*WORK REQUIRED*
How many lines in the material contain the string "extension"? Only the number is wanted.

--- START ---

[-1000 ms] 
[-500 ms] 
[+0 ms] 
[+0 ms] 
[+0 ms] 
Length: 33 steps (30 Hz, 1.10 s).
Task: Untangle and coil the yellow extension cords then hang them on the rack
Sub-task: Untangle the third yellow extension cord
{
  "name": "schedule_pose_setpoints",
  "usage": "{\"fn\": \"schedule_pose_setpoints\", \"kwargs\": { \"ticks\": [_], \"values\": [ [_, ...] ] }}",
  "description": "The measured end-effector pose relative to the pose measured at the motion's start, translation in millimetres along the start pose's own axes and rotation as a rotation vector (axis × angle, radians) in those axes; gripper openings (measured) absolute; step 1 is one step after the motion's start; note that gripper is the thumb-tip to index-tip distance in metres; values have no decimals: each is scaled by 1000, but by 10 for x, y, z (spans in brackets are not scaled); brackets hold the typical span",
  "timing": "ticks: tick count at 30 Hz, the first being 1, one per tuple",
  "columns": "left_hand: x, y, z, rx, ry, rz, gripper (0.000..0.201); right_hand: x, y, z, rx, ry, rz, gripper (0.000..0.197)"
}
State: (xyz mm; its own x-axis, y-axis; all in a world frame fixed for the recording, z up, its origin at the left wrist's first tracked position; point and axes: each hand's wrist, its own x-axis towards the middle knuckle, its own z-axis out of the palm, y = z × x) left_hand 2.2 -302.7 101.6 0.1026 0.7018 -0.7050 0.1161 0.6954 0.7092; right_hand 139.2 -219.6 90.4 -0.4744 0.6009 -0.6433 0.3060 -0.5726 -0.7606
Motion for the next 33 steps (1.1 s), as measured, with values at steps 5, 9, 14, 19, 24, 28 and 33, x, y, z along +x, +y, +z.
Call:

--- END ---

*SOLUTION TO THIS TASK*
2